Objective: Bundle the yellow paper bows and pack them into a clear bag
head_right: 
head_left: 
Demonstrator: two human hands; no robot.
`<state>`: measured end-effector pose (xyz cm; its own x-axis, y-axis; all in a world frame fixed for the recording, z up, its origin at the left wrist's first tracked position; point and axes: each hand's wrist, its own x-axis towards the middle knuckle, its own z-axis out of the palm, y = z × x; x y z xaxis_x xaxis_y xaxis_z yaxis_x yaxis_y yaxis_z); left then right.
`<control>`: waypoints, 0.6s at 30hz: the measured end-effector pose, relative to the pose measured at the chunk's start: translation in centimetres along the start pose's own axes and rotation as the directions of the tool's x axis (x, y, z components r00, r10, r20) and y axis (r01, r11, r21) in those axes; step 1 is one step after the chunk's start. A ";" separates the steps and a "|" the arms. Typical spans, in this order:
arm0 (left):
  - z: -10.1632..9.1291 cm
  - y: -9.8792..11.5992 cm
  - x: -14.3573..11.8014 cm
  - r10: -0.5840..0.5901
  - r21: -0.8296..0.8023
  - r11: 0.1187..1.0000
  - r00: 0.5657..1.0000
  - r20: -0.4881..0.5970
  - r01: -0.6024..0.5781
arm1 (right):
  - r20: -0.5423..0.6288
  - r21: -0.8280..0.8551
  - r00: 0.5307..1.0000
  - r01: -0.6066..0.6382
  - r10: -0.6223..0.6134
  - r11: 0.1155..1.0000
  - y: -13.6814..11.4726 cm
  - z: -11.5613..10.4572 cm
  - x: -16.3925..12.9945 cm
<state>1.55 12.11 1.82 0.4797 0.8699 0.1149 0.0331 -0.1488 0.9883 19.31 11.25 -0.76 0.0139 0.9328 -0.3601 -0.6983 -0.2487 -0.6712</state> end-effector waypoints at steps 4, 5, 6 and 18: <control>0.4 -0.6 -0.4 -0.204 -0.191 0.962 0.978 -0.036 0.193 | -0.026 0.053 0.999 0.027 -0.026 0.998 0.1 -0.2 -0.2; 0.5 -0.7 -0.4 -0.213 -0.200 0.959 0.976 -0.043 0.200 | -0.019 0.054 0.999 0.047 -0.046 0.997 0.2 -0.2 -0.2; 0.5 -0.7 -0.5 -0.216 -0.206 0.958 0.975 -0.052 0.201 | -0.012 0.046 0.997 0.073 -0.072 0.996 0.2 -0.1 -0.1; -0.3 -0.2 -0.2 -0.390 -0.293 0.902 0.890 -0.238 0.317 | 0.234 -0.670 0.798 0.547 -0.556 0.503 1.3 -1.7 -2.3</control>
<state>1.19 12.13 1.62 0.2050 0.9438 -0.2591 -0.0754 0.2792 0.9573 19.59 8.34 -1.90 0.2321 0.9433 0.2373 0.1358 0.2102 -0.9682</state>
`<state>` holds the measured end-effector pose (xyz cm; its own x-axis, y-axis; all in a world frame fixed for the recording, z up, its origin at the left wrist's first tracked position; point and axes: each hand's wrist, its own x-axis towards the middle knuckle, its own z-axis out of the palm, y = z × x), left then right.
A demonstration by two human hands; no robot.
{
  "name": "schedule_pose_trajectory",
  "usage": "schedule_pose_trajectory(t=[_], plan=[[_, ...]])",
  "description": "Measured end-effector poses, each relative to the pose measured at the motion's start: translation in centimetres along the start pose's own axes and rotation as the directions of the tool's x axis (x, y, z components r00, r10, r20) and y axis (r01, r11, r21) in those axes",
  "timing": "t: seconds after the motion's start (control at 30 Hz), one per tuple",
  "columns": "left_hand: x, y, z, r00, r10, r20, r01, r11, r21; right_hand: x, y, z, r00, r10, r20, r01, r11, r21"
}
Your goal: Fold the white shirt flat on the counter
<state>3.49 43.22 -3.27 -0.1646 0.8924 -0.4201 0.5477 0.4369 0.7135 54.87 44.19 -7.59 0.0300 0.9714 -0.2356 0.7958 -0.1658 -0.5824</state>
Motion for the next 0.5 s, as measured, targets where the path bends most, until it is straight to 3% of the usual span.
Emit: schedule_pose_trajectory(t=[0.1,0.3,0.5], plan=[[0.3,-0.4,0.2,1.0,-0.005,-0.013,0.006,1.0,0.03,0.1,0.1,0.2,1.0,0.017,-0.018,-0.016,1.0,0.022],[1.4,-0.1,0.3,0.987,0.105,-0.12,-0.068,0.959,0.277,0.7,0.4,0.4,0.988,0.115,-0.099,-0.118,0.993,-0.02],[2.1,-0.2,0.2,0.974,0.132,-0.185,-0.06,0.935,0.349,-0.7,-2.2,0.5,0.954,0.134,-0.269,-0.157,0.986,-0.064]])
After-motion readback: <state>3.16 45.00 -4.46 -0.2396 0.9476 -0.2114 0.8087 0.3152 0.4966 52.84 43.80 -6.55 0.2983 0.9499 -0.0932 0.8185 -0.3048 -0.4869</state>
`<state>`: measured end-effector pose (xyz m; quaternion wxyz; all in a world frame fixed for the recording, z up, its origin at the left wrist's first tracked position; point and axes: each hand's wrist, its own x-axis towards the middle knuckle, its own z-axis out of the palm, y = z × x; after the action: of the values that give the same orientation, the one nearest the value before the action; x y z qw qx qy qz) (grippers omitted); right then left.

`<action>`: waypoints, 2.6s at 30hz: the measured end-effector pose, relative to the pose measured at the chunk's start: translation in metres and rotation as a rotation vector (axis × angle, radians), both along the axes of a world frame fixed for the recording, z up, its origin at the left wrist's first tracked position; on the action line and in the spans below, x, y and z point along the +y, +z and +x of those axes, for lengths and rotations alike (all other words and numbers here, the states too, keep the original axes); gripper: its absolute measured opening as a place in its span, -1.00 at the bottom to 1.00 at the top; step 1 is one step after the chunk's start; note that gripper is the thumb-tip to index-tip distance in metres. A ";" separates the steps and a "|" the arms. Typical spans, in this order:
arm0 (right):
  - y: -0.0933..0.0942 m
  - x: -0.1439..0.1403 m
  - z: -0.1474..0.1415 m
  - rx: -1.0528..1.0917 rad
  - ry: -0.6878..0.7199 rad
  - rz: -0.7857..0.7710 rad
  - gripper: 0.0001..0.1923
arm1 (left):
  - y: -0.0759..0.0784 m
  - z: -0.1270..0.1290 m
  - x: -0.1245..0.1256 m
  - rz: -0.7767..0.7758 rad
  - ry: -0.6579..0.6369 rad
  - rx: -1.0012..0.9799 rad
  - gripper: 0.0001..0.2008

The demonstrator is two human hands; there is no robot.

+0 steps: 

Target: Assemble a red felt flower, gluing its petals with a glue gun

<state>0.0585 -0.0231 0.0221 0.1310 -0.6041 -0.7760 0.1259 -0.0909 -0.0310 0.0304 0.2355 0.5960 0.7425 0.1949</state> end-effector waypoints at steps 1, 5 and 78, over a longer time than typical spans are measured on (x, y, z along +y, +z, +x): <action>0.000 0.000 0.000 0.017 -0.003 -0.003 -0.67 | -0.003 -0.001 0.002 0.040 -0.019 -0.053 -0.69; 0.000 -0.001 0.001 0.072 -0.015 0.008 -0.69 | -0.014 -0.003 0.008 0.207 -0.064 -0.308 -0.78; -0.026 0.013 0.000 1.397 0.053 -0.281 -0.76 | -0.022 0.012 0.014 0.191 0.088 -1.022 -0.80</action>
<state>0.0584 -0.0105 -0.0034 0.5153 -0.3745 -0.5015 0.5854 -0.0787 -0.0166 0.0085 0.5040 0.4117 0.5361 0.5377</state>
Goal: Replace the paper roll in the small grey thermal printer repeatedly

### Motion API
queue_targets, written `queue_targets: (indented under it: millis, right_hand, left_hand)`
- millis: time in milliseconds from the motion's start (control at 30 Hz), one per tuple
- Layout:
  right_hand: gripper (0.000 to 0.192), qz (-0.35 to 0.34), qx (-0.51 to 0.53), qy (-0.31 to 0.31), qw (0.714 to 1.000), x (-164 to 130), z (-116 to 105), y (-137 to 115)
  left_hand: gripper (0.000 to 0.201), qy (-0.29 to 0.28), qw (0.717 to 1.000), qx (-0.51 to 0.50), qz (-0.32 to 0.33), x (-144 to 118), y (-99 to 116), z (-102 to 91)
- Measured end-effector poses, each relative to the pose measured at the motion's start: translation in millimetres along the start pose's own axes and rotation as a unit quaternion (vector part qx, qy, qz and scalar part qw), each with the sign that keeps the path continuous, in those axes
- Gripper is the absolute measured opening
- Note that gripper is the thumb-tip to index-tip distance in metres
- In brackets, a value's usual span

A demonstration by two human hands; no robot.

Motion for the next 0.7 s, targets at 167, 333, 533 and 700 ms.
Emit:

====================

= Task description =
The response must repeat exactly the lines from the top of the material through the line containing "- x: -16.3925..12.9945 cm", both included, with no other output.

= Answer =
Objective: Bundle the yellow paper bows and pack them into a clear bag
head_right: 
head_left: 
Demonstrator: two human hands; no robot.
`<state>`: measured end-effector pose (xyz cm; its own x-axis, y-axis; all in a world frame fixed for the recording, z up, its origin at the left wrist's first tracked position; point and axes: each hand's wrist, its own x-axis towards the middle knuckle, its own z-axis out of the palm, y = z × x; x y z xaxis_x xaxis_y xaxis_z yaxis_x yaxis_y yaxis_z); left then right.
`<control>`: waypoints, 0.6s at 30hz: the measured end-effector pose, relative to the pose measured at the chunk's start: translation in centimetres along the start pose's own axes and rotation as the directions of the tool's x axis (x, y, z components r00, r10, r20) and y axis (r01, r11, r21) in those axes; step 1 is one step after the chunk's start. A ";" separates the steps and a "|" the arms. Typical spans, in this order:
arm0 (left):
  - z: -10.1632..9.1291 cm
  - y: -9.8792..11.5992 cm
  - x: -14.3573..11.8014 cm
  - r10: -0.5840..0.5901
  - r21: -0.8296..0.8023
  - r11: 0.1187..1.0000
  - r00: 0.5657..1.0000
  - r20: -0.4881..0.5970
  - r01: -0.6024..0.5781
arm1 (right):
  - r20: -0.5423..0.6288
  - r21: -0.8280..0.8551
  - r00: 0.5307..1.0000
  - r01: -0.6066..0.6382
  - r10: -0.6223..0.6134
  - r11: 0.1155..1.0000
  - y: -13.6814..11.4726 cm
  - z: -11.5613..10.4572 cm
  - x: -16.3925..12.9945 cm

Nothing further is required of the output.